Son muchos ya los años trabajando en torno a la Educación y a la Cooperación al Desarrollo. Tratando de sensibilizar sobre temas como la pobreza infantil, el acceso a la educación o los conflictos en el mundo. Pero, por muy comprometido que se esté, uno no puede evitar un cierto sentimiento de culpabilidad por hablar de situaciones que tú, afortunadamente, nunca has vivido. Con las que tratas de empatizar, pero siempre desde la distancia, desde la tranquilidad que te da el saber que al final del día cierras el ordenador y vuelves a tu vida, donde todo sigue estando en su lugar. Pensando "no sé qué haría yo en esa situación, no me quiero ni imaginar que eso pudiera sucederle a mis hijos".

Hasta ahora.

Cuando de repente nuestro mundo se pone patas arriba. Los temas de los que hablas en tus notas de prensa son los mismos que vives en tu casa: son tus hijos los que no pueden ir a la escuela. Es tu padre el que está enfermo, tu amiga la enfermera la que no tiene mascarilla. Eres tú el que, de repente, le das un beso de buenas noches a tus peques sin saber cómo narices protegerles de esto. Así que, ¡era así como uno se sentía!
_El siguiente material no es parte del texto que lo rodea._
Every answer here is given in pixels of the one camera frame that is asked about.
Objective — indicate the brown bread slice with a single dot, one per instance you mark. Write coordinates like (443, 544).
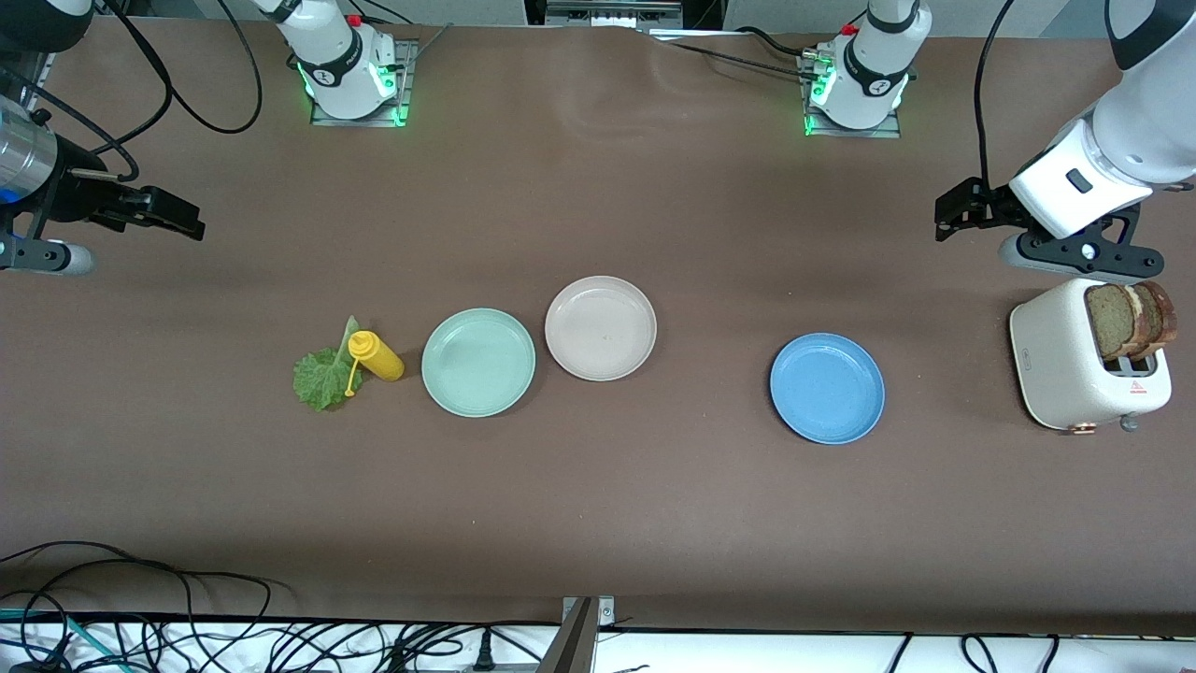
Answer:
(1110, 322)
(1163, 318)

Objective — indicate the grey metal equipment box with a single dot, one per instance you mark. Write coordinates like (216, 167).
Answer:
(612, 14)

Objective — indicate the beige round plate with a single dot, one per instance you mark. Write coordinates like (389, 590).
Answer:
(601, 328)

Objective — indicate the yellow mustard squeeze bottle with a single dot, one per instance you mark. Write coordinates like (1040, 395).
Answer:
(378, 358)

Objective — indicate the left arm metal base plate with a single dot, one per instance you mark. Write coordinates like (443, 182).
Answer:
(883, 131)

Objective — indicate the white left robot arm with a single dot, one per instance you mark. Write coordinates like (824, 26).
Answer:
(869, 65)

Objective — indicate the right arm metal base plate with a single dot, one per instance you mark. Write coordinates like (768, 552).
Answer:
(406, 84)

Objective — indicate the light green round plate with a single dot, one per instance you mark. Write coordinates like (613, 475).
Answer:
(478, 363)

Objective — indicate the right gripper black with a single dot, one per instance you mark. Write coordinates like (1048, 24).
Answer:
(73, 194)

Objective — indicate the cream white toaster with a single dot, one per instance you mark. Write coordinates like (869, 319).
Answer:
(1056, 355)

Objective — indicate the green lettuce leaf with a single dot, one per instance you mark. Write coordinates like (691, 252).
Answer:
(322, 379)

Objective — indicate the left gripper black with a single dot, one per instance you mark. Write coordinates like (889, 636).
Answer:
(992, 208)

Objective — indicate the grey metal bracket post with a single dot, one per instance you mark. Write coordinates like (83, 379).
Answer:
(575, 645)

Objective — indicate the blue round plate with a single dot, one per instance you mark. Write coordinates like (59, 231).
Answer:
(827, 388)

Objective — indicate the black power plug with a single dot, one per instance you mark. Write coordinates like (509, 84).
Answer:
(483, 650)
Pues, parece ser.

Probablemente se parezca, pero sin duda no del todo. Porque uno tiene la suerte de no ver peligrar su trabajo. Unos hijos que reciben tareas por internet cada mañana. Una nevera que sigue llena. Una casa confortable en la que aguantaremos el tiempo que haga falta. Puedo darme el lujo de pensar que las medidas de protección (el lavado de manos, la distancia física) me saben a poco, en lugar de vivir angustiado pensando de dónde voy a sacar agua limpia y un trozo de jabón. Tengo un seguro médico que cubre los gastos si caemos enfermos, y vivo en una ciudad donde ya se instalaron hospitales de campaña para poder atender a todo el que lo necesite.

Todos hemos dicho eso de "el virus no discrimina", y es verdad. Pero la pobreza y la injusticia sí lo hacen. Millones de niños y familias en el mundo afrontan esta amenaza en una situación de pobreza y vulnerabilidad que les expone a riesgos mucho mayores que los que afrontamos la mayoría de nosotros. Porque viven en países con sistemas de salud extremadamente débiles. Me cuenta un amigo desde Mozambique que allí tienen solo 40 plazas en cuidados intensivos para sus casi 30 millones de habitantes, que viven hacinados en campos de refugiados o desplazados, o incluso en centros de detención para inmigrantes, o simplemente en los mil y un barrios marginales de Nairobi, Buenos Aires o Rio de Janeiro. Sin necesidad de ir tan lejos, no podemos olvidarnos tampoco de las familias que, en esta Europa del siglo XXI, afrontan esta crisis sumidos en una profunda vulnerabilidad. Siempre la solución debe pasar por el refuerzo de las estructuras públicas, el Estado. Porque también hay niños que dependían del comedor escolar para tener una buena alimentación diaria. Padres que ven su trabajo amenazado. Los que ni siquiera lo tenían€

No se trata de consolarnos con la desgracia ajena. Se trata de ser conscientes de que, con lo difícil que es nuestra situación -y los centenares de muertos que llevamos ya a las espaldas-, probablemente estemos viendo solo un atisbo de un drama mucho mayor cuando la curva se eleve en los países más pobres del planeta.

Si se espera a que la comunidad internacional y los organismos multilaterales faciliten un rescate de los países ricos a los países más necesitados, la realidad apunta en la dirección contraria. Cada país está dedicado en asistir a su población que no hay tiempo, ni voluntad, para organizar un plan como el que se implementó en Europa después de la 2ª Guerra Mundial. Aunque tampoco funcionaría, aseguran los críticos, ya que el mundo actual es diferente al de la posguerra.

La atención hacia todos aquellos que, mucho más cerca de nosotros, afrontan algo mucho más serio que la incomodidad de un encierro temporal. Y el desarrollo sostenible que impulsen las sociedades avanzadas, debe contar con ellos.